Sleep for seniors: Insomnia isn't inevitable - KTTC Rochester, Austin, Mason City News, Weather and Sports

Sleep for seniors: Insomnia isn't inevitable

Having difficulty getting to sleep and staying asleep (insomnia) is common as you get older. But that doesn't mean insomnia can't be avoided. Explore what could be causing your sleeping difficulties. Once you've figured out what's causing your insomnia, there's plenty you can do to get a good night's rest.

As you age, your body secretes smaller amounts of key substances that help your body decide when to sleep and when to wake up. Levels of growth hormone, which promotes deep sleep, and melatonin, which regulates your sleeping and waking cycle, decrease as you age. As a result, your circadian rhythm - the internal clock that tells you to go to sleep at night and wake up in the morning - changes. You might find yourself going to bed earlier and waking up earlier.

However, you still need the same amount of sleep as you did when younger, about seven to eight hours a night.

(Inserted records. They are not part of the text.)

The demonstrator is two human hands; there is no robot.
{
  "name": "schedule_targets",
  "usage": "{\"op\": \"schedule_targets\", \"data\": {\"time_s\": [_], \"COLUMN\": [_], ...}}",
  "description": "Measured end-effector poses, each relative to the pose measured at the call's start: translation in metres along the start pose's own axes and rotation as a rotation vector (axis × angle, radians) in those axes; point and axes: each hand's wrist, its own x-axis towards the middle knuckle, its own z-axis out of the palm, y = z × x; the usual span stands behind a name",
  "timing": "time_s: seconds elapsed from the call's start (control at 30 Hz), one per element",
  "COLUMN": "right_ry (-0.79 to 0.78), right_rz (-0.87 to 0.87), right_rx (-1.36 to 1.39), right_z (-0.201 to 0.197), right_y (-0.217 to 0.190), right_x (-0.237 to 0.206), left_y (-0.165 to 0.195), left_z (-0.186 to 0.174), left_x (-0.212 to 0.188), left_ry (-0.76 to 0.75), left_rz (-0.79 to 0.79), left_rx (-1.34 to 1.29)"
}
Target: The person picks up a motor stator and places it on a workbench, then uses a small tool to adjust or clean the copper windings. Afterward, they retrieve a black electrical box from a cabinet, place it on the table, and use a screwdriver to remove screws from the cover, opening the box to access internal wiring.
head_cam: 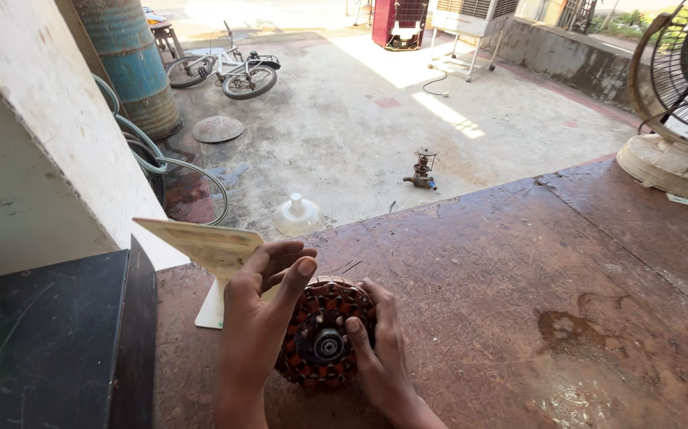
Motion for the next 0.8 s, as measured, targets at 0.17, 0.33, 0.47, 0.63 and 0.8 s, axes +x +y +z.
{"op": "schedule_targets", "data": {"time_s": [0.17,0.33,0.47,0.63,0.8], "right_ry": [-0.03,-0.014,-0.001,0.055,0.11], "right_rz": [-0.077,-0.06,-0.01,0.086,0.02], "right_rx": [0.057,0.068,0.238,0.461,0.521], "right_z": [-0.002,-0.005,-0.008,-0.03,-0.051], "right_y": [-0.003,-0.006,0.0,0.03,0.045], "right_x": [0.001,-0.002,-0.003,0.021,0.033], "left_y": [0.025,0.052,0.063,0.041,0.003], "left_z": [0.009,0.027,0.057,0.123,0.155], "left_x": [-0.009,-0.035,-0.047,-0.024,-0.019], "left_ry": [0.084,0.36,0.084,-0.218,-0.2], "left_rz": [0.191,0.529,0.671,0.432,0.478], "left_rx": [-0.122,-0.477,-0.631,-0.17,0.305]}}
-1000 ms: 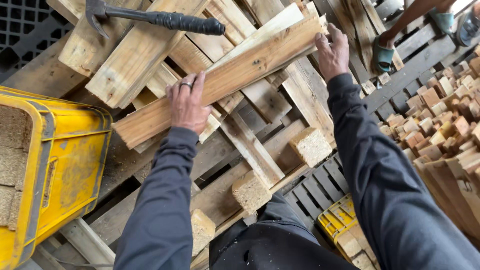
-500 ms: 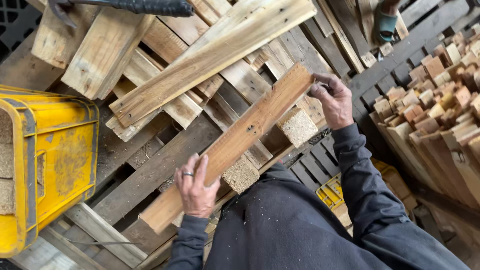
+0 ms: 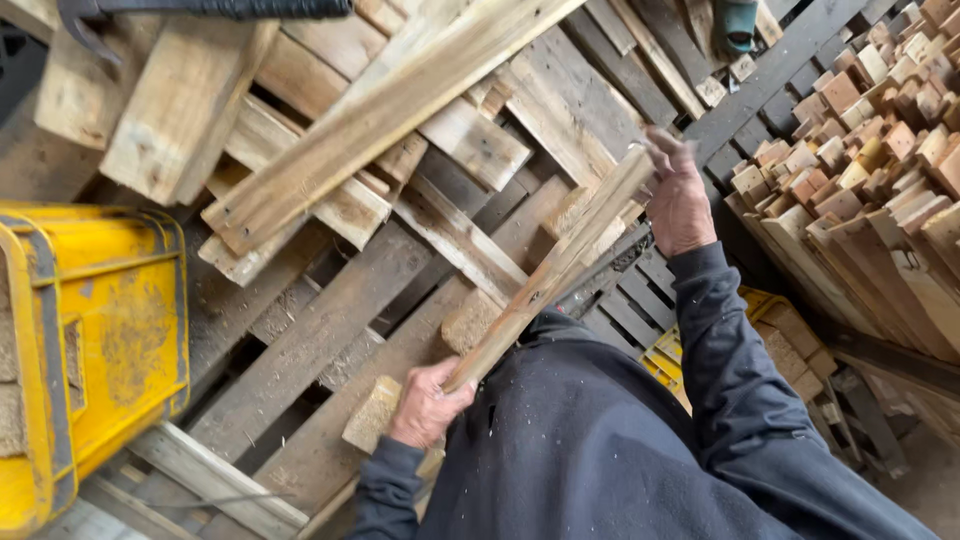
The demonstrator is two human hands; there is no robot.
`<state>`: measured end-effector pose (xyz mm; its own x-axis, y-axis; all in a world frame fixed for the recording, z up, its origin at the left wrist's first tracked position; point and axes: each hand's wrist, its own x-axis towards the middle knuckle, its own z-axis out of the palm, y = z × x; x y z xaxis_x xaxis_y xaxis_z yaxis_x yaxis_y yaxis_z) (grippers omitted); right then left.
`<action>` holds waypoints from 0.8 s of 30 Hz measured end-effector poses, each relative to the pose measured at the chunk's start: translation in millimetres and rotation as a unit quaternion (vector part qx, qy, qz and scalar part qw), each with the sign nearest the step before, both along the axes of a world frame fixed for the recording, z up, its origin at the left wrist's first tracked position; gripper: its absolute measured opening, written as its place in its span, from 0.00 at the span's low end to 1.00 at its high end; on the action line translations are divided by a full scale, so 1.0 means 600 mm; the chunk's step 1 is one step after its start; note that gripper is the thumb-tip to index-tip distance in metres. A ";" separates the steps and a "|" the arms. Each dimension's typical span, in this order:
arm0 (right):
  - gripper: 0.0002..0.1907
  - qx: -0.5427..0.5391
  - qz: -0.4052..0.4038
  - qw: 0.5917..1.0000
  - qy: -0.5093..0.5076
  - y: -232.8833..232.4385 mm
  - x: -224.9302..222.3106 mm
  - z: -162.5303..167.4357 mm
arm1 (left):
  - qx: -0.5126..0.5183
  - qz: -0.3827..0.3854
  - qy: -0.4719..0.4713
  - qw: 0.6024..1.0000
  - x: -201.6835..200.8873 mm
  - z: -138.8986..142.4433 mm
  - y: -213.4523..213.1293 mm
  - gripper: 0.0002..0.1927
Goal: The person repeatedly picks up wooden planks from a stack, inspects them, and places them on a pallet. They also use a hammer to remove nails from a plank and place the removed nails into a yellow crate. The person then picks up small wooden blocks from the crate and places them on the pallet.
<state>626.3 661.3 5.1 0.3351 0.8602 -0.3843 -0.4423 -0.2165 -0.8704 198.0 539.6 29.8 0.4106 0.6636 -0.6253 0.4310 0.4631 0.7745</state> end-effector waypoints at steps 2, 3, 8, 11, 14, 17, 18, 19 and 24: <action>0.27 0.030 0.073 0.996 -0.035 -0.009 -0.009 0.010 | -0.067 -0.051 0.011 0.996 -0.017 -0.002 0.016 0.24; 0.25 0.030 0.072 0.995 -0.057 -0.012 -0.011 0.011 | 0.017 -0.045 -0.018 0.999 -0.023 -0.004 0.022 0.25; 0.21 -0.039 0.127 0.967 -0.219 -0.034 -0.018 -0.012 | 0.096 -0.005 0.174 0.980 -0.021 -0.036 0.018 0.26; 0.27 -0.094 0.164 0.942 -0.278 -0.057 -0.039 -0.040 | 0.085 -0.017 0.276 0.957 -0.014 -0.077 -0.012 0.26; 0.28 -0.048 0.185 0.938 -0.288 -0.069 -0.068 -0.071 | 0.376 -0.041 0.338 0.862 -0.009 -0.119 -0.037 0.25; 0.30 -0.115 0.227 0.913 -0.318 -0.080 -0.069 -0.083 | 0.387 -0.072 0.385 0.835 -0.006 -0.136 -0.045 0.28; 0.34 -0.099 0.213 0.926 -0.296 -0.085 -0.065 -0.081 | 0.378 -0.070 0.386 0.839 0.000 -0.137 -0.042 0.30; 0.37 -0.084 0.194 0.939 -0.273 -0.092 -0.060 -0.078 | 0.371 -0.072 0.385 0.842 0.007 -0.134 -0.036 0.32; 0.49 -0.052 0.191 0.897 -0.395 -0.151 -0.031 -0.075 | 0.403 -0.092 0.309 0.857 0.100 -0.112 0.016 0.45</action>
<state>607.5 570.5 -39.7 0.2267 0.9435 -0.2416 0.4271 -0.3192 -0.8460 258.1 549.0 -37.5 0.3103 0.9416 -0.1306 0.8820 -0.2339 0.4091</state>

Some health conditions, and the medications you're taking, may contribute to sleeplessness.

Lifestyle changes: As your responsibilities and daily activities change, your body adjusts accordingly. You might not get as much exercise as you did in the past. Being in a more rested state during the day means that your body doesn't feel the need to sleep like it used to. If your doctor says it's OK, increase your daily activities, for example, by taking a walk or spending more time in the garden.

Do your exercising during the day, or at least more than two hours before you go to bed. Exercise increases your core temperature, making it harder to fall asleep.

You might not spend enough time outdoors these days. Sunlight helps keep your body's circadian rhythm working appropriately. In general, you need about two hours of bright-light exposure each day to help your body gauge when to sleep and when to wake up. If you can't get outside to enjoy the sunshine, talk to your doctor about a light box - a box that emits a bright light that mimics the light given by the sun.

With more indoor time and less activity, you might find it tempting to nap during the day. If you nap for more than 20 minutes, you could find yourself having more trouble getting to sleep at night.
Cut down on caffeine and alcohol to encourage more restful sleep.